BEGIN Extracted records
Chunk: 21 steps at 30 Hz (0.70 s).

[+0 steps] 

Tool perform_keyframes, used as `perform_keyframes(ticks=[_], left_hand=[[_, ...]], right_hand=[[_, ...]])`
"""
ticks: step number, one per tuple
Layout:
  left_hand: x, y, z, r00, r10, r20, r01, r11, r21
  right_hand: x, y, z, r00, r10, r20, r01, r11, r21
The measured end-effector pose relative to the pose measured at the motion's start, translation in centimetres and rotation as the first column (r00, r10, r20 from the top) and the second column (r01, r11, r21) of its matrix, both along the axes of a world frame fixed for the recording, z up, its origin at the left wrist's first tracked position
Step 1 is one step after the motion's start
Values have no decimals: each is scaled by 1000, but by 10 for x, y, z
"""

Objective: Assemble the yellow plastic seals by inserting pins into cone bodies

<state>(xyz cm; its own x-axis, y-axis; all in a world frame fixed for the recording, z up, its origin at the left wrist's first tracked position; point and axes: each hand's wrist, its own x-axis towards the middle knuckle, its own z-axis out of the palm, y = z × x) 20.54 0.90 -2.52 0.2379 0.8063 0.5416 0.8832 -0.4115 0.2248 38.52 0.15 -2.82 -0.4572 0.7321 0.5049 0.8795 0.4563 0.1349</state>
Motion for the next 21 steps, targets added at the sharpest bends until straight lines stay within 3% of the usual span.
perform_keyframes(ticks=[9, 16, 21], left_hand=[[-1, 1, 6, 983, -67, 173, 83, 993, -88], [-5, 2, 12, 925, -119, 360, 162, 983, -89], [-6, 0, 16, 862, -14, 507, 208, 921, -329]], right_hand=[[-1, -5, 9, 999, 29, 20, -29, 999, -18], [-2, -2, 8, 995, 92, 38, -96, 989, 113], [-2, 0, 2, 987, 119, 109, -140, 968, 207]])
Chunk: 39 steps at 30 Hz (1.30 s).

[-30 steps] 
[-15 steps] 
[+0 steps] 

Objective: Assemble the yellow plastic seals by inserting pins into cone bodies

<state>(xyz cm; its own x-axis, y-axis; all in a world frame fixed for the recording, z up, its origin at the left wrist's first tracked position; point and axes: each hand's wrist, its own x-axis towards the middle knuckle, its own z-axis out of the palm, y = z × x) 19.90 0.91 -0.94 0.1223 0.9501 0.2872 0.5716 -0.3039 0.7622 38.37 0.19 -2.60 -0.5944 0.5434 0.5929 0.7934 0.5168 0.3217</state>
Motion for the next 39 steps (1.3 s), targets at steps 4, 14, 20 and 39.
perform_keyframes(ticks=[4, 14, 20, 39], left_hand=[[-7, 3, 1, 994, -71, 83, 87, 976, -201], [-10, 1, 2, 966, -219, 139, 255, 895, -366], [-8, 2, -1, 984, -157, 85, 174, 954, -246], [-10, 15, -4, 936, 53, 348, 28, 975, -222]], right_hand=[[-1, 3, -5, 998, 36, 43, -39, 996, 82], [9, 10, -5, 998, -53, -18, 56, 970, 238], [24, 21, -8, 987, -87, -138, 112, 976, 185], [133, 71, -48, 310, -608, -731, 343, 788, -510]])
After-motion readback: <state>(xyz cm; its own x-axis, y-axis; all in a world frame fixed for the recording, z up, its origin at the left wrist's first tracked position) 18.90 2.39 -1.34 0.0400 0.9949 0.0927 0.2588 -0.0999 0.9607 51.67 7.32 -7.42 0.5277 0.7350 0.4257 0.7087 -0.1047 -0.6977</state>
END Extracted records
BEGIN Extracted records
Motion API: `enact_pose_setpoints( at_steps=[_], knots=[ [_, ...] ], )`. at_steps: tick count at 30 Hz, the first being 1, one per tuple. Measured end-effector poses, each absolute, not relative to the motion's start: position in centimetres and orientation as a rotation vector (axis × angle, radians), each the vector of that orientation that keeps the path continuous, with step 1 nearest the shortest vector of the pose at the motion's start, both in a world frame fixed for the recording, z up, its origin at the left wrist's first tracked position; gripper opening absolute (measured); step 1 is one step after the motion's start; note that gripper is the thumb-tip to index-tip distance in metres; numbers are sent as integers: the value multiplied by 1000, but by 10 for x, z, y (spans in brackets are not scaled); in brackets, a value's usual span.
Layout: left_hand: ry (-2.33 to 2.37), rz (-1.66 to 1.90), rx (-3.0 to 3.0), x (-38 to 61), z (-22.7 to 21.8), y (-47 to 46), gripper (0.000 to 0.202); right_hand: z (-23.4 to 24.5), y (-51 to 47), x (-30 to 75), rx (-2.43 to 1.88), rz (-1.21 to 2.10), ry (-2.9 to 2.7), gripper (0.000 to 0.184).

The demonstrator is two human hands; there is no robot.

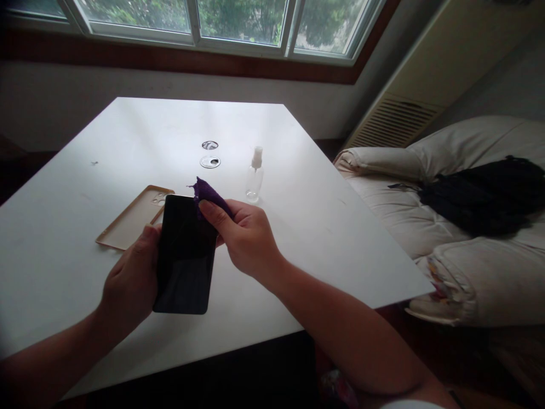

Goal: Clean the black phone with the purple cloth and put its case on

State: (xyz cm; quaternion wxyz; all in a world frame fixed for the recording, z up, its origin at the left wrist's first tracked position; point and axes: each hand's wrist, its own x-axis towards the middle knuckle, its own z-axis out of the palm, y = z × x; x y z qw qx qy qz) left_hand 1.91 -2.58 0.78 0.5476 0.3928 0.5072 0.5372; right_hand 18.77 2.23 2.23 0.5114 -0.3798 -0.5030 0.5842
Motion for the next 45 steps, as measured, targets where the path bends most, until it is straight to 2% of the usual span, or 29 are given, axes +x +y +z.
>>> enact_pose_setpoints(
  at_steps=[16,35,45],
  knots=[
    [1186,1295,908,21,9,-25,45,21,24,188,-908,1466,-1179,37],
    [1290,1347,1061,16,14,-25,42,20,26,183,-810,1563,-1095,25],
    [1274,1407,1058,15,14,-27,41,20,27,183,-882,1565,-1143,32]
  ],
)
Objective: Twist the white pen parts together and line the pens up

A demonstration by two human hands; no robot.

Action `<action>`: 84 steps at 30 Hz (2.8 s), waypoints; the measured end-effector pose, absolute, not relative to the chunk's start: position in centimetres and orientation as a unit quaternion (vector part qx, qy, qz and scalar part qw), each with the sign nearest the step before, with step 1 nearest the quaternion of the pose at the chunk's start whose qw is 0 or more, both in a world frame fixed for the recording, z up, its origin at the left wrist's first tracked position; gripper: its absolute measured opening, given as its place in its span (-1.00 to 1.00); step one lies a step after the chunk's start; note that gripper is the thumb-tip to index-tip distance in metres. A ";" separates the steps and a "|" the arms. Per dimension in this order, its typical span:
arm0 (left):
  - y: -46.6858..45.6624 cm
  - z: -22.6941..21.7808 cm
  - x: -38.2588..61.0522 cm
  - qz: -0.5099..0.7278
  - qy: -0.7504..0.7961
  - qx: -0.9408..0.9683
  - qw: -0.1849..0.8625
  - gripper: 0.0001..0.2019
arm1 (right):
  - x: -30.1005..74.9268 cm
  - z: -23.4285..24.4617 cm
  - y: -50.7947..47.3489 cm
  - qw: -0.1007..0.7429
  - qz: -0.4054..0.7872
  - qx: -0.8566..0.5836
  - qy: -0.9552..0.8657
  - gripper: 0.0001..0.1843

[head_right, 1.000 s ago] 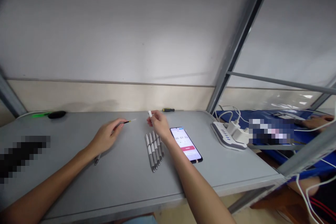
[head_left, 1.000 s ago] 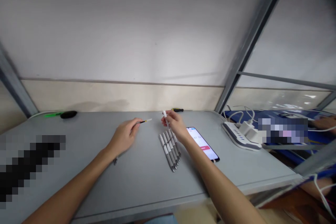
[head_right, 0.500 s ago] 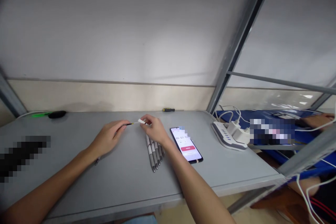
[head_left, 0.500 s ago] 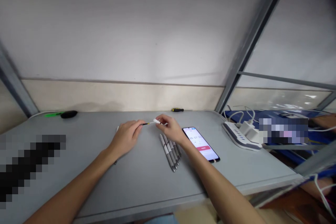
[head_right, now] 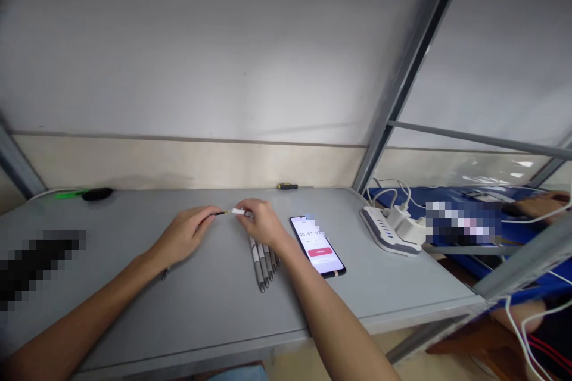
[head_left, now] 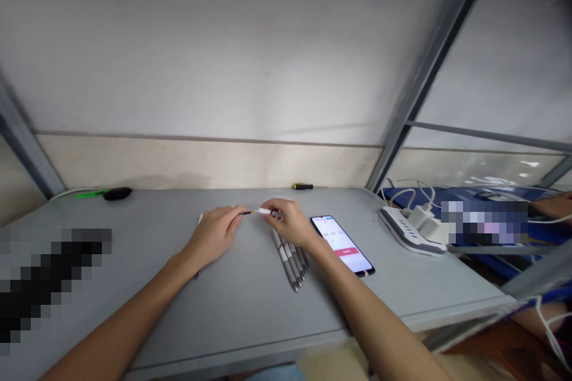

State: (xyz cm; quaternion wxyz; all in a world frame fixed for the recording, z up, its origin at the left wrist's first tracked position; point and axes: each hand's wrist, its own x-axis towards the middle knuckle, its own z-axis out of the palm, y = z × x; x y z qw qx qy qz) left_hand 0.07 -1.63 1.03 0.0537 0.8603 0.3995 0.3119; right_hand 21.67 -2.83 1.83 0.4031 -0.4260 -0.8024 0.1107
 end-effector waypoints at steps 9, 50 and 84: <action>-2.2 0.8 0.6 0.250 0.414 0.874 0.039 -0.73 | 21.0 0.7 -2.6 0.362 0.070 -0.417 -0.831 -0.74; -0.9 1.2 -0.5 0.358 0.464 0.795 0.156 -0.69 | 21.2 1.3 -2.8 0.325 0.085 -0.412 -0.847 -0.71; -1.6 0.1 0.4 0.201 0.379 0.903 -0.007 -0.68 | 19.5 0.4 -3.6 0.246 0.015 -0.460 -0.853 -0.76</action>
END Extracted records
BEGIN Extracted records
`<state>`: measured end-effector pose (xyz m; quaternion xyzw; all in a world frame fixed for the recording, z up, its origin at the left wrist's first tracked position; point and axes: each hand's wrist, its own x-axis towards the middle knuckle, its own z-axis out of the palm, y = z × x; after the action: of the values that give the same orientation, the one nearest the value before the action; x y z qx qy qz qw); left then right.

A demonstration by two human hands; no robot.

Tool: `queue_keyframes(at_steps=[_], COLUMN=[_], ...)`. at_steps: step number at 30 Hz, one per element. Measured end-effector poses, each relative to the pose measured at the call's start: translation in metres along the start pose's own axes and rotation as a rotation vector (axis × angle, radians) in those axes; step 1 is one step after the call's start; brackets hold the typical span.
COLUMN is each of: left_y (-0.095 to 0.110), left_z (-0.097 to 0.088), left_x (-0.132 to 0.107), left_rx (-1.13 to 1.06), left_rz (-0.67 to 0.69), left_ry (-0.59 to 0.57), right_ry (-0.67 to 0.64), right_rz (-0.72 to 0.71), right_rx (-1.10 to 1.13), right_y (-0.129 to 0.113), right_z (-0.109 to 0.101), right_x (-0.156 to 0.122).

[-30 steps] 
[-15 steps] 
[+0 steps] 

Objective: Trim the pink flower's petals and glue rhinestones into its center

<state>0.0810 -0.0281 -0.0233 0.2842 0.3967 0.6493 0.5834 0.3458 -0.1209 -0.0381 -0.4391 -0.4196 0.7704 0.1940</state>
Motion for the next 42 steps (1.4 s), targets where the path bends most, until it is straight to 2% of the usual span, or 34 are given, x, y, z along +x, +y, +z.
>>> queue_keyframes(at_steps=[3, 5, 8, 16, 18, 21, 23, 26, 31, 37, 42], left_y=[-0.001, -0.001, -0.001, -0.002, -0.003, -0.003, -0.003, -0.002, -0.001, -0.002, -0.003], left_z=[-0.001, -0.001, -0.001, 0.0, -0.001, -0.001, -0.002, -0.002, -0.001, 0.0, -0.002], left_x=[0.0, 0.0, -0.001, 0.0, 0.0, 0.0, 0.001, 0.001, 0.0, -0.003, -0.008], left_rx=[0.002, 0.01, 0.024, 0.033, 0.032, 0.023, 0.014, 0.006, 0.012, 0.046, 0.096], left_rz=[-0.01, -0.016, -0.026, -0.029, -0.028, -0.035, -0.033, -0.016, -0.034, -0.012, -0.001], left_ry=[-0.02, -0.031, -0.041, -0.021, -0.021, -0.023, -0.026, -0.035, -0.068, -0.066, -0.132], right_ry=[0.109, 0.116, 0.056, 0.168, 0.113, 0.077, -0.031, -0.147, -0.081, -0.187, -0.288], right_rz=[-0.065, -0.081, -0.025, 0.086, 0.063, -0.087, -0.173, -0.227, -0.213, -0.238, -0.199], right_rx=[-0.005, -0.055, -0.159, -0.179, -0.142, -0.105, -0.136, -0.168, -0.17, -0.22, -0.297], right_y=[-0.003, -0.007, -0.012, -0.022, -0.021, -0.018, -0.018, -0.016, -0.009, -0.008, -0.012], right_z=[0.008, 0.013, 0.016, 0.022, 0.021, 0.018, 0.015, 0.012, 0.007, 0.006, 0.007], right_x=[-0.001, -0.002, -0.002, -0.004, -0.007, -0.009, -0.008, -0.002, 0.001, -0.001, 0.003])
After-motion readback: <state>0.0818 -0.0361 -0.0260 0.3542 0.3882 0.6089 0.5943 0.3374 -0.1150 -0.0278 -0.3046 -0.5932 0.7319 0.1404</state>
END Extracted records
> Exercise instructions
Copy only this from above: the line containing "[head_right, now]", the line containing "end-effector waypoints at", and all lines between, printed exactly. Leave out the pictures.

> Exercise response
[head_right, now] 
[head_left, now] 

State: (xyz cm; quaternion wxyz; all in a world frame fixed for the recording, z up, its origin at the left wrist's first tracked position; point and axes: each hand's wrist, its own x-axis towards the middle knuckle, its own z-axis out of the palm, y = z × x; x y z qw qx qy qz) left_hand 0.07 -1.63 1.03 0.0537 0.8603 0.3995 0.3119; right_hand 21.67 -2.83 1.83 0.4031 -0.4260 -0.8024 0.1107
 end-effector waypoints at steps 9, 50 and 84: <action>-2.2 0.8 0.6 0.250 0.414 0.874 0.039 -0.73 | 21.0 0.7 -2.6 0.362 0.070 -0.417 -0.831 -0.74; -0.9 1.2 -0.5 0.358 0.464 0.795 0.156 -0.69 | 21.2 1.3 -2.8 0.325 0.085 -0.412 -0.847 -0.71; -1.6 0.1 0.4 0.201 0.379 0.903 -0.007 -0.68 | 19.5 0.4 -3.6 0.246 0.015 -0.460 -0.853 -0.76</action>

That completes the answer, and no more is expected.